WORK TASK: Only lines holding the word "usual" are needed; copy each of them from the material.

SUPPLIED DATA:
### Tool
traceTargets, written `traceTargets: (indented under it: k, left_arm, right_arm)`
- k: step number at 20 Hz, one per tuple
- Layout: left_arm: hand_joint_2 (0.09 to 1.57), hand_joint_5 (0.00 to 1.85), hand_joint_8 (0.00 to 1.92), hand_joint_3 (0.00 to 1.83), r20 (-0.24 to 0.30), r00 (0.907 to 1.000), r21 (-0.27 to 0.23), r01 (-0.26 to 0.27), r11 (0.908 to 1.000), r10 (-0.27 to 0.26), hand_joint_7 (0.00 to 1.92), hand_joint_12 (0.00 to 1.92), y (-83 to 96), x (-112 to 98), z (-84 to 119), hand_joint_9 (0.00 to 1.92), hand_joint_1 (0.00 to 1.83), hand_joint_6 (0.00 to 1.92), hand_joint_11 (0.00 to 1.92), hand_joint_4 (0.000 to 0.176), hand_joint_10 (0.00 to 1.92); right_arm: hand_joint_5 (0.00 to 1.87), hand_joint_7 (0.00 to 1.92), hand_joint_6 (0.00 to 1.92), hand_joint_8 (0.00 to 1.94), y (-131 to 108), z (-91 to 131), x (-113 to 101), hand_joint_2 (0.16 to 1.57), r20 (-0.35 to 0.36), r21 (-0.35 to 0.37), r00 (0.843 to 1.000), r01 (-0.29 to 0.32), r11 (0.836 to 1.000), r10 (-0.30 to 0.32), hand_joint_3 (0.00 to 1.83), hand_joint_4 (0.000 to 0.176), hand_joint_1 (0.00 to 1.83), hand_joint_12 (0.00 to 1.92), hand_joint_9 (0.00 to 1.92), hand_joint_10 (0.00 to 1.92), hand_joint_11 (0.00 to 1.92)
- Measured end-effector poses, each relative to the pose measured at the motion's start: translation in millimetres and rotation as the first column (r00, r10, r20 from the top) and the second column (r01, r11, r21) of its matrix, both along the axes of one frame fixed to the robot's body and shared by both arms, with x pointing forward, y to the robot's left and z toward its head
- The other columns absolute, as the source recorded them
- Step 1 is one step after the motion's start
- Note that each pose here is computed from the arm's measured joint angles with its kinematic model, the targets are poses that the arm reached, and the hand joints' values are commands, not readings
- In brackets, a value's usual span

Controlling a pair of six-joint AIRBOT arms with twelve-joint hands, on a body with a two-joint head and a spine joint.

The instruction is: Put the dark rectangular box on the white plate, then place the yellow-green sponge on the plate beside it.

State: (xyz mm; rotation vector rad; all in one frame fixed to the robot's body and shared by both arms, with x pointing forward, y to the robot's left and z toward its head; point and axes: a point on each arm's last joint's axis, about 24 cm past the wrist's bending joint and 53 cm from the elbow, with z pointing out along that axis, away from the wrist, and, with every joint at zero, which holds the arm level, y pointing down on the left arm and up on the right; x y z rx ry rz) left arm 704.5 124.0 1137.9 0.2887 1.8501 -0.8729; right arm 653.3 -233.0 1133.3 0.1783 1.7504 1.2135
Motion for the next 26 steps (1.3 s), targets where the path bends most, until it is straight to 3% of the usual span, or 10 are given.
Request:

WRITTEN SOLUTION:
- In brackets, a value's usual span
Motion for the next 26 steps (1.3 s), targets where the path bends most, until it is straight to 3% of the usual span, or 10 are given.

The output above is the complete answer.